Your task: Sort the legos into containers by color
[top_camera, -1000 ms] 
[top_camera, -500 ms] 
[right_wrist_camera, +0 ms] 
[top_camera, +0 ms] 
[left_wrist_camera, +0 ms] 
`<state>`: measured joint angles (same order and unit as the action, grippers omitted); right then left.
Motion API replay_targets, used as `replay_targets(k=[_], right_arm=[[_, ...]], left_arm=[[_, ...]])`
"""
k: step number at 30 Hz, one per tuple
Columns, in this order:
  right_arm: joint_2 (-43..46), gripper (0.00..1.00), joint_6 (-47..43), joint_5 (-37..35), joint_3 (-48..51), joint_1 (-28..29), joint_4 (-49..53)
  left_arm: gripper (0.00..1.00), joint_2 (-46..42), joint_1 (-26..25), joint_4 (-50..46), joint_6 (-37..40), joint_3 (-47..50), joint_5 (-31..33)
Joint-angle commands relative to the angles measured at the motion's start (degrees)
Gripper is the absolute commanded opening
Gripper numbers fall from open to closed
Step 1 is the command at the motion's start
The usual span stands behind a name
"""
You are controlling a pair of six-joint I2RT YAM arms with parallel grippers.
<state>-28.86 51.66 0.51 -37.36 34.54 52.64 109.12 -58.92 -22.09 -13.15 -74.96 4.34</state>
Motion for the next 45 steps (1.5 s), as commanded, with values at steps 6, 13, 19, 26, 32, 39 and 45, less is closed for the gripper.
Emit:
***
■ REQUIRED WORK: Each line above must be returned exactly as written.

■ EXERCISE RESULT:
Your task: Sort the legos into containers by color
[top_camera, -1000 ms] 
[top_camera, -500 ms] 
[right_wrist_camera, +0 ms] 
[top_camera, +0 ms] 
[left_wrist_camera, +0 ms] 
`<state>`: measured joint angles (same order and unit as the action, grippers omitted); right then left.
Motion API replay_targets, used as `replay_targets(k=[_], right_arm=[[_, ...]], left_arm=[[_, ...]])`
"""
k: step number at 30 Hz, one per tuple
Columns, in this order:
  right_arm: joint_2 (-43..46), gripper (0.00..1.00), joint_6 (-47..43), joint_5 (-37..35), joint_3 (-48..51), joint_1 (-28..29), joint_4 (-49..53)
  left_arm: gripper (0.00..1.00), joint_2 (-46..42), joint_1 (-26..25), joint_4 (-50..46), joint_6 (-37..40), joint_3 (-47..50), joint_5 (-31..33)
Joint-angle commands relative to the angles measured at the motion's start (degrees)
Gripper is the absolute commanded opening
Gripper numbers fall from open to closed
Step 1 is the command at the motion's start
The usual span stands behind a name
"""
You are controlling a pair of six-joint I2RT YAM arms with parallel grippers.
<state>-28.86 51.66 0.51 -37.36 34.54 52.64 109.12 -58.92 -22.09 -13.15 -74.96 4.34</state>
Motion for the next 45 steps (1.5 s), as commanded, with values at steps 6, 13, 19, 26, 32, 39 and 45, less is closed for the gripper.
Emit:

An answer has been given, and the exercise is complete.